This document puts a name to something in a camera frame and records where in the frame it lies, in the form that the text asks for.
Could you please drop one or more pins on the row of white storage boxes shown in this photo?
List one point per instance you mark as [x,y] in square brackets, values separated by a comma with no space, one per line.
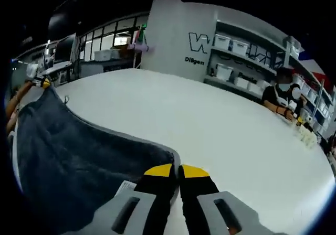
[223,72]

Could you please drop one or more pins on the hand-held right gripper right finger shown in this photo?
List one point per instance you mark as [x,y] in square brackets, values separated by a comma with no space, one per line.
[199,211]

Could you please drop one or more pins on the grey towel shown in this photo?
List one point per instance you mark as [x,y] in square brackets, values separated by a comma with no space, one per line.
[78,153]

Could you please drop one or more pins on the small green red flag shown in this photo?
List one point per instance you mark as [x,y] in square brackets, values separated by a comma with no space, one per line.
[141,34]

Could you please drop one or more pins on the group of white cups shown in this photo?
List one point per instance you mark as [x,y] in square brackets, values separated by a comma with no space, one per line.
[305,136]

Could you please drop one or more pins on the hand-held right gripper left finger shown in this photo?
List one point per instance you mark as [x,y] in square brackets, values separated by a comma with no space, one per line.
[157,201]

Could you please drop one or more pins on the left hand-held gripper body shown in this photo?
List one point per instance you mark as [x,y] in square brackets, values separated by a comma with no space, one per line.
[32,69]

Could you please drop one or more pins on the open laptop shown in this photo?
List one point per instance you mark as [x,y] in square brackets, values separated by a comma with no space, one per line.
[64,48]

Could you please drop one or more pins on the purple rolled mat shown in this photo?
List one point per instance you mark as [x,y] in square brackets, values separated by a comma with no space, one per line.
[143,47]

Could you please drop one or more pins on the grey metal shelving rack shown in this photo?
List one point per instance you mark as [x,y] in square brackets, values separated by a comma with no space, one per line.
[290,48]

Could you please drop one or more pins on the white storage crate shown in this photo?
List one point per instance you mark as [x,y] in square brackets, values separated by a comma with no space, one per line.
[103,55]

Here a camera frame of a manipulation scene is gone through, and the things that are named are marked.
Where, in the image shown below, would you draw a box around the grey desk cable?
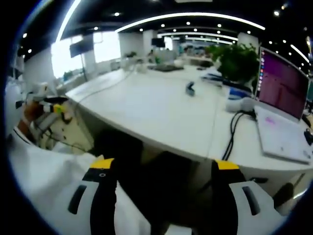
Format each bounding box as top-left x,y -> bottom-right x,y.
72,70 -> 137,106

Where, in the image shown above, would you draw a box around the white round pillar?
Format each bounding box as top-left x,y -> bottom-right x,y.
119,31 -> 145,58

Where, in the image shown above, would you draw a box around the black cable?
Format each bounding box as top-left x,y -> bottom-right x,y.
221,110 -> 257,162

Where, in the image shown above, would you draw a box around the person's left hand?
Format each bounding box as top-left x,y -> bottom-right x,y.
23,101 -> 44,123

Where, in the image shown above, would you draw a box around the black hanging screen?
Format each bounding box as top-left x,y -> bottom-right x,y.
69,40 -> 94,59

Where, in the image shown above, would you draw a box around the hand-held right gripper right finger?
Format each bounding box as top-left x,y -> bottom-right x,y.
211,159 -> 287,235

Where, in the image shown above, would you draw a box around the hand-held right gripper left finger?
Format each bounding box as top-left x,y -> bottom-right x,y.
52,158 -> 117,235

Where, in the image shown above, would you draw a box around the pile of blue white documents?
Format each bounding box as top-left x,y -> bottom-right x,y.
200,69 -> 230,87

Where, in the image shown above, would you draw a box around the curved ceiling light strip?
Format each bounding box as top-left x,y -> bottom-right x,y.
114,12 -> 267,33

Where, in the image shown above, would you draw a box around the straight ceiling light strip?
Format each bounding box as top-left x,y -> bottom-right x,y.
55,0 -> 82,44

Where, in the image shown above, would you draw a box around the white keyboard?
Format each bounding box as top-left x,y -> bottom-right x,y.
254,105 -> 313,165

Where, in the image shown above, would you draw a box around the black computer mouse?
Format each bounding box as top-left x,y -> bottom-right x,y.
303,128 -> 313,145

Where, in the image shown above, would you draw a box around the white and blue box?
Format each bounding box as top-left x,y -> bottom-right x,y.
228,87 -> 252,101

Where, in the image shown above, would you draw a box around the blue glasses case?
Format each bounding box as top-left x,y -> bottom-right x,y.
185,81 -> 196,97

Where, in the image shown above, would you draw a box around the ceiling spot lights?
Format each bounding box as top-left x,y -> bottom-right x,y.
22,9 -> 306,67

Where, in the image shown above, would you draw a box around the dark grey tray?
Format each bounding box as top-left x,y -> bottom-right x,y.
154,64 -> 184,72

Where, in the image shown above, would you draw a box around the green potted plant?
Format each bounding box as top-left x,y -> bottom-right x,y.
210,43 -> 260,84

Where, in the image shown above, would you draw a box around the beige desk cabinet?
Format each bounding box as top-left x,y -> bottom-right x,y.
40,104 -> 95,155

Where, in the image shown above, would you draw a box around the operator in white shirt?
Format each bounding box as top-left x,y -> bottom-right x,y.
6,126 -> 152,235

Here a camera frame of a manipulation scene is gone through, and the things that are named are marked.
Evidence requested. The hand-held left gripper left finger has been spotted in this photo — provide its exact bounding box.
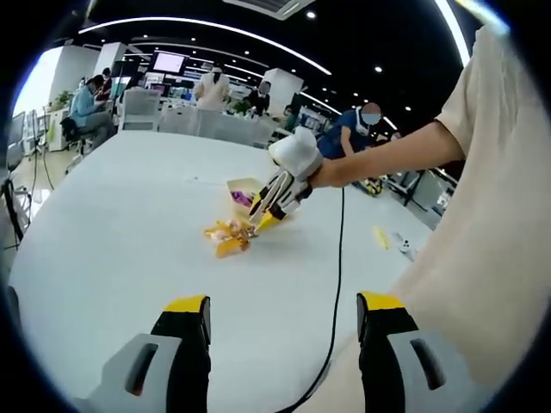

▶ [AIM OF THE TASK] For the records given here, say how many lines hold the string "strip", with no further words.

▶ [OUTPUT FOR THIS TASK] 2